• Brief:
The answer must consist of every line from the entries that holds the word "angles".

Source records
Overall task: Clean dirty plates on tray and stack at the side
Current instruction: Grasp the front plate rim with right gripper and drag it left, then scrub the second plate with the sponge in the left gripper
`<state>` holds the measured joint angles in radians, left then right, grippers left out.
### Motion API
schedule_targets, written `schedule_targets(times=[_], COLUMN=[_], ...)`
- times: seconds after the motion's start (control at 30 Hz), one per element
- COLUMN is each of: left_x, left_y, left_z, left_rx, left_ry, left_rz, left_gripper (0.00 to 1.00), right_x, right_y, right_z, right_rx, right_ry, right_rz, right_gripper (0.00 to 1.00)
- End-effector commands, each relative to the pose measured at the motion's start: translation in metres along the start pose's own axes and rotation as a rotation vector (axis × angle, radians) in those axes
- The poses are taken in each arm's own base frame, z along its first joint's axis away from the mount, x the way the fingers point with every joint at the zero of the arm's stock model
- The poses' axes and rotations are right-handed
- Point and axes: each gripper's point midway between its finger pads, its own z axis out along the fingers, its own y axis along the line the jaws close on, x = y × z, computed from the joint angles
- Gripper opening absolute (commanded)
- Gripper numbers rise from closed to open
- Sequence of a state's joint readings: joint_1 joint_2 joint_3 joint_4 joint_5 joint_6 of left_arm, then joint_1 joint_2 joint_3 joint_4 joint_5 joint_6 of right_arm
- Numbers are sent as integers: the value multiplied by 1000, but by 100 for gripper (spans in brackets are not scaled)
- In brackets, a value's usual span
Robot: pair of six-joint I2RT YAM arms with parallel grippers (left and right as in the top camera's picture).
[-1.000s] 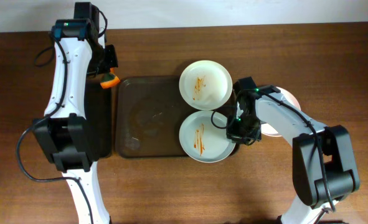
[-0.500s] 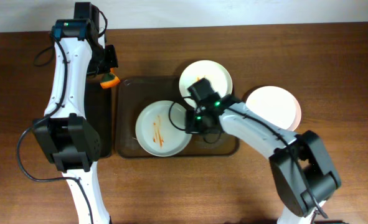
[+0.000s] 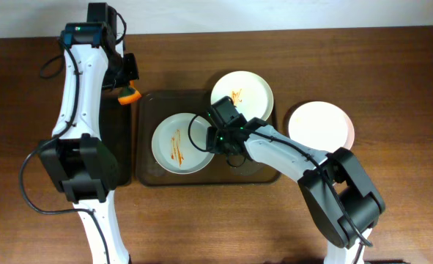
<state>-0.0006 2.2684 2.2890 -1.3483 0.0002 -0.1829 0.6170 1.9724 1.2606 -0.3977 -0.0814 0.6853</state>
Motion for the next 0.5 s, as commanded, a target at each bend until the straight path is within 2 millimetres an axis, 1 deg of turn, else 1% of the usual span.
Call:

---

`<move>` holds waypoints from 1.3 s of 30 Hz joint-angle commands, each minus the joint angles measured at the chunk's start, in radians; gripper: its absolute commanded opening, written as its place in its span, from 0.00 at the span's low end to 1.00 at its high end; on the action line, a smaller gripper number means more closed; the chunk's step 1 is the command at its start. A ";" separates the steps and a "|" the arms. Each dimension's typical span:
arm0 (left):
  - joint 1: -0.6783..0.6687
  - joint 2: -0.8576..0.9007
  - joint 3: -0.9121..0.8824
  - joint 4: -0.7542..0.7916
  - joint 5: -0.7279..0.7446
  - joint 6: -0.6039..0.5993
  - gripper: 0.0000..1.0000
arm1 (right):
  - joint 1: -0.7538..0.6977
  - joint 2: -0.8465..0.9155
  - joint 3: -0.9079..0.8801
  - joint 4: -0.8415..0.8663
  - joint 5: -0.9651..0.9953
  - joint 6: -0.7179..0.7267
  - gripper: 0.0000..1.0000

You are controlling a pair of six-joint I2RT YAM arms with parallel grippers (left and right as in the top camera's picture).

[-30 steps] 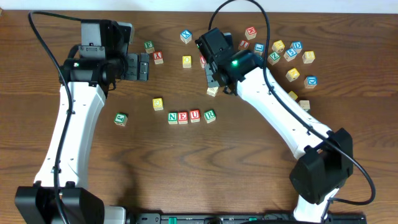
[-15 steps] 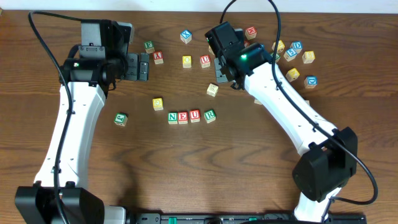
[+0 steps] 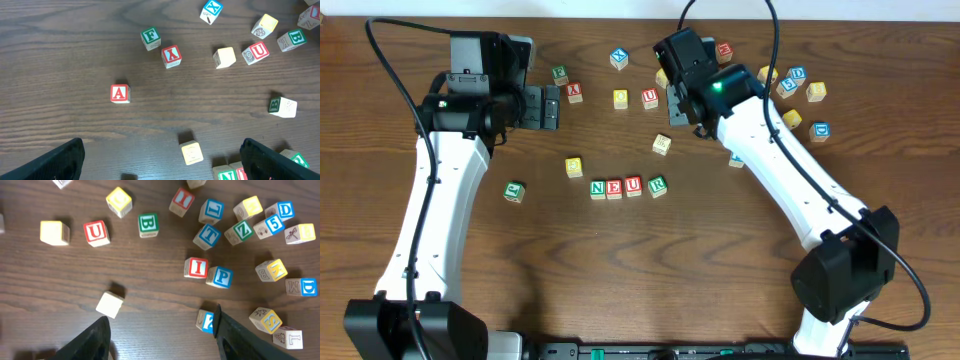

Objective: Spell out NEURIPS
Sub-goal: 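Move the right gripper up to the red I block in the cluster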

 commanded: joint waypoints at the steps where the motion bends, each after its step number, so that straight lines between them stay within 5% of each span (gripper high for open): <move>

• Exercise answer:
`<state>` holds the measured joint angles in radians, left then right, grippers left out.
- Point and axes: each gripper's point midway between its finger pads, its own z axis out along the fingers, its own y axis along the line the jaws close on, x = y × z, computed from the joint angles
`<move>` holds waypoints from 1.3 s of 30 Hz joint-angle commands, each minus the joint angles measured at the chunk's start, in radians; gripper: its absolute commanded opening, written as its place in its span, from 0.00 at the span's low end to 1.00 at its high end; on the action line, a smaller gripper number means more closed; the chunk's step 1 is the command at its start. A ";" separates the steps and a "|" the arms. Each dimension's typical span:

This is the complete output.